I began working on my home office makeover by attempting to sew a slipcover for a vintage office chair that I got for $5 at a local university surplus store. I really liked the lines of this chair, so I decided to make the slipcover so that it could easily be removed for when I want to eventually have it reupholstered.



I used some leftover fabric that I had originally purchased for window treatments- I believe the pattern is called "chippendale fretwork" or something like that.

This being my first attempt at slipcovering, I stumbled my way through this entire project. But here's basically what I did:

1. Measured and cut out my fabric for the top and bottom pieces, plus additional for the skirt.
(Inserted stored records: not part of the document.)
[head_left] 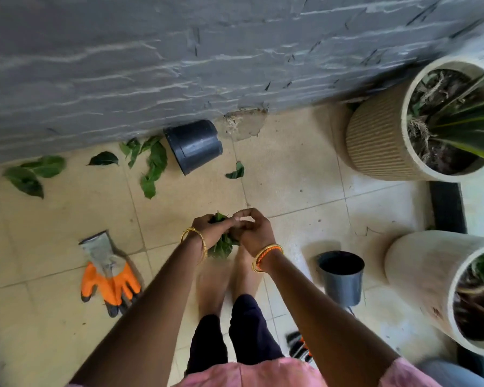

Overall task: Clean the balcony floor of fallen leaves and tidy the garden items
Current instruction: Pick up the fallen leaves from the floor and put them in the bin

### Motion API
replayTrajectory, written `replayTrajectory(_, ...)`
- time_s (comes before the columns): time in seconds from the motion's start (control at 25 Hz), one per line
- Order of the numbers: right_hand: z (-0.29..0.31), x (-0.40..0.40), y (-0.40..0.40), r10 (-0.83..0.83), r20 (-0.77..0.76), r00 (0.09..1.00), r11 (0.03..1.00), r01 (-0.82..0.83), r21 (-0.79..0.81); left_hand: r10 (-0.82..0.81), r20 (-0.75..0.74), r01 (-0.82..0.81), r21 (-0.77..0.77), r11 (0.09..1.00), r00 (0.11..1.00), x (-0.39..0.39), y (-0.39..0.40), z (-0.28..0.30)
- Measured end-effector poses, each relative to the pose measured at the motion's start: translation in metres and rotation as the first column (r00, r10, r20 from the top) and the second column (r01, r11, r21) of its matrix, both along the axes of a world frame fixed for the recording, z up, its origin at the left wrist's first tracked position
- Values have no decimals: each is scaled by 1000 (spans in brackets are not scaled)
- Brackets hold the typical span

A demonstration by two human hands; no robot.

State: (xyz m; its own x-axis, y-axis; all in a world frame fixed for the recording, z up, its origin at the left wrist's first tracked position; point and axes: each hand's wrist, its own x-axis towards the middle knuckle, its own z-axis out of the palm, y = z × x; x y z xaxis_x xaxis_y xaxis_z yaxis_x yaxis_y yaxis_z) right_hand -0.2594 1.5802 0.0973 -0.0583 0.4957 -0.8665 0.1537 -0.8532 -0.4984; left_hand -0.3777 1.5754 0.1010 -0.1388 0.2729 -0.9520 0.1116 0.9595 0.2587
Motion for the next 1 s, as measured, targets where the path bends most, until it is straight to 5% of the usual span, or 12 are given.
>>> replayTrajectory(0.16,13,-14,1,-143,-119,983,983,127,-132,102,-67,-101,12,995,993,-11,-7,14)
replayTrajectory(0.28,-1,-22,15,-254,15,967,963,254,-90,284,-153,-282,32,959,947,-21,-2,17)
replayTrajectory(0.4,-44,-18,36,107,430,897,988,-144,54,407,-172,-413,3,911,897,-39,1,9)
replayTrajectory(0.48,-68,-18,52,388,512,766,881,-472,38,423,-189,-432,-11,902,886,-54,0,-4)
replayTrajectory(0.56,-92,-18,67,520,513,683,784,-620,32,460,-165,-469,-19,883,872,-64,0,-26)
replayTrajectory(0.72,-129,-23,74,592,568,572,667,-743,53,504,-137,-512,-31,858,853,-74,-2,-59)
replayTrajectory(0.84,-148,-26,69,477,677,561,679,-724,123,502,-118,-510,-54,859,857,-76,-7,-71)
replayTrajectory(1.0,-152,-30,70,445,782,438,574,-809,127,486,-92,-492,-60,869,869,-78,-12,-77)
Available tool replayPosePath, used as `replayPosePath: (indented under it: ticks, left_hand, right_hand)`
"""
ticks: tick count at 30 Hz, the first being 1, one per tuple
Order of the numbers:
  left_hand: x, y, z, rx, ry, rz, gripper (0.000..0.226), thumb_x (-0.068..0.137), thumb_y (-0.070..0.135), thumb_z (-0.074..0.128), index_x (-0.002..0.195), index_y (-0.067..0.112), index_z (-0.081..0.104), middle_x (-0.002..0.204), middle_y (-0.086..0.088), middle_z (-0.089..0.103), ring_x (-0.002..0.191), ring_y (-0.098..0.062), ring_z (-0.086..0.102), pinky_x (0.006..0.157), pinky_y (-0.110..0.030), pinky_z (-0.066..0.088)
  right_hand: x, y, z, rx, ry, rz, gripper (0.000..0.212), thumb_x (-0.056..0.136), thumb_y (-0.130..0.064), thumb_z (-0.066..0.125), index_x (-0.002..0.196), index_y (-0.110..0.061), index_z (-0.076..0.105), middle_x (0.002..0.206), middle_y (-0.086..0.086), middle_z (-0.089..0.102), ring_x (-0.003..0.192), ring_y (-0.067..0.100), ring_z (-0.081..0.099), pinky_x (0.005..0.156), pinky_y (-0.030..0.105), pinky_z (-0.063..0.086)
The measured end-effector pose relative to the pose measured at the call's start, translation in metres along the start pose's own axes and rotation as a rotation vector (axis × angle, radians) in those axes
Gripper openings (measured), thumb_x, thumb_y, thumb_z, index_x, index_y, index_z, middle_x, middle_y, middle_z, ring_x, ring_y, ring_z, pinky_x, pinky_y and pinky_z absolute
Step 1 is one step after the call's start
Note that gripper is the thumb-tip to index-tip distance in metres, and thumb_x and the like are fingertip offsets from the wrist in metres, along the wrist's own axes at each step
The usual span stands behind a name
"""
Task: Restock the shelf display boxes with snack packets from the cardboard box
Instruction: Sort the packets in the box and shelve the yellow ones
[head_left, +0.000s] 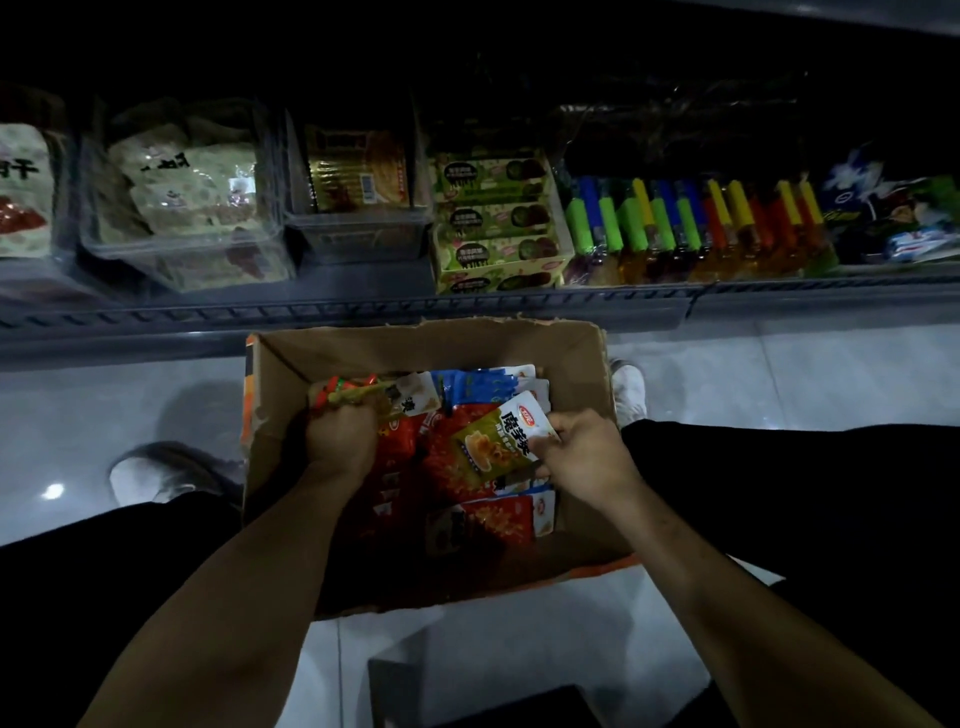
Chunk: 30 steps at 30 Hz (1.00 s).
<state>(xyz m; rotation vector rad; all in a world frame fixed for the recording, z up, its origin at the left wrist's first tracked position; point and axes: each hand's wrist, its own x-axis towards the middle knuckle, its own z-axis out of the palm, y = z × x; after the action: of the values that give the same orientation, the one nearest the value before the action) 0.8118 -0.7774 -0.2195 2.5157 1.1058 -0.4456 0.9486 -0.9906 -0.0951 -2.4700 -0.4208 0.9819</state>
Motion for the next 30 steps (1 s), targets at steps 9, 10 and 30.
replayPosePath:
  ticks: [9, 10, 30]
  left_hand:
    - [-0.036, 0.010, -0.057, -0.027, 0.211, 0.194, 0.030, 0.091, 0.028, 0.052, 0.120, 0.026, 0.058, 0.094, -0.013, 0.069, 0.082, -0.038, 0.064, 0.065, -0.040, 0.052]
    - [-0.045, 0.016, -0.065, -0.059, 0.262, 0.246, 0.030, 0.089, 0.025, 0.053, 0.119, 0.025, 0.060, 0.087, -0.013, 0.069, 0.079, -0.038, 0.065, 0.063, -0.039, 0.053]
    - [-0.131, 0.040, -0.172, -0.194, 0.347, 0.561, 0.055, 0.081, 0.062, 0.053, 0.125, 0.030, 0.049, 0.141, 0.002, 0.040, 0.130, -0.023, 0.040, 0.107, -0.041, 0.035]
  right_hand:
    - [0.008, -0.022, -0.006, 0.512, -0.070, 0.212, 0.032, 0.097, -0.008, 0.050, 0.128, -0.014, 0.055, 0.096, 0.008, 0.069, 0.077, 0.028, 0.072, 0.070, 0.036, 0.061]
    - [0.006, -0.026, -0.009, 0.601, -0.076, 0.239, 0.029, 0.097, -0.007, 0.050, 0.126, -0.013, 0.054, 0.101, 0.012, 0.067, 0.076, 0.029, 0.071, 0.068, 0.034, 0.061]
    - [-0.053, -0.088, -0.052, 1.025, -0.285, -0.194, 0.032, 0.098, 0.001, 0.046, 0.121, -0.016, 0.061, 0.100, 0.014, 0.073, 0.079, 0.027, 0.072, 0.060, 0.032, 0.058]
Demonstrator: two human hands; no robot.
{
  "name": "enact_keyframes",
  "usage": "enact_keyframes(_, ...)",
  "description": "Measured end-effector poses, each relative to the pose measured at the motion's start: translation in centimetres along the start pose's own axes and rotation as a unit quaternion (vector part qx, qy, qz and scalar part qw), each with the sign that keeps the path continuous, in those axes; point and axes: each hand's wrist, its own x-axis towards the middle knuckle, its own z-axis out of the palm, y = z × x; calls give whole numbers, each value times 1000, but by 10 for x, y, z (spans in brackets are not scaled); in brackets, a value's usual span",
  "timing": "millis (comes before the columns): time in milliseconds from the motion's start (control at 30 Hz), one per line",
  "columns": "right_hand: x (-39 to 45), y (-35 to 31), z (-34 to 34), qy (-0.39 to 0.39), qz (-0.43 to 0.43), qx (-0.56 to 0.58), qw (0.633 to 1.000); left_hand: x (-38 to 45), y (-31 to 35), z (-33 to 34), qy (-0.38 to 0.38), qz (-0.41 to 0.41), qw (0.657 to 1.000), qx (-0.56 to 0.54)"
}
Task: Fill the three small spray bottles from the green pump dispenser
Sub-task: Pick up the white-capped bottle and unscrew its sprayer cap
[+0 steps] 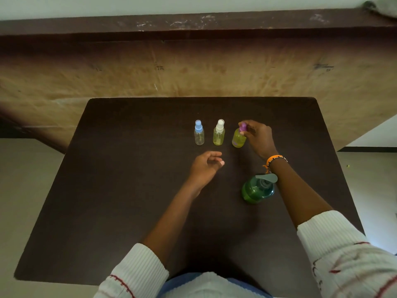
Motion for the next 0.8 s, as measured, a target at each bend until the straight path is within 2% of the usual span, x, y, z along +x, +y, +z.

2. Sewed together the pieces for the back of the office chair, leaving the bottom open so that I could staple it to the frame.

3. Sewed miniature piping for the seat of the chair (I had originally wanted to reupholster the seat entirely, but realized I didn't have enough fabric so instead I just made a "covering" for it). I should have used larger cording for the piping, but didn't realize this until it was too late.

4. Stitched together the piping and the fabric for the seat cover.

5. Hemed the skirt material.

6. Pinned, gathered, and stitched the skirt to the seat cover portion of the slipcover.

7. Sewed little "straps" together and stitched them on to the back of the skirt of the slipcover, allowing the back to be open but fastened at the same time around the hardware of the office chair.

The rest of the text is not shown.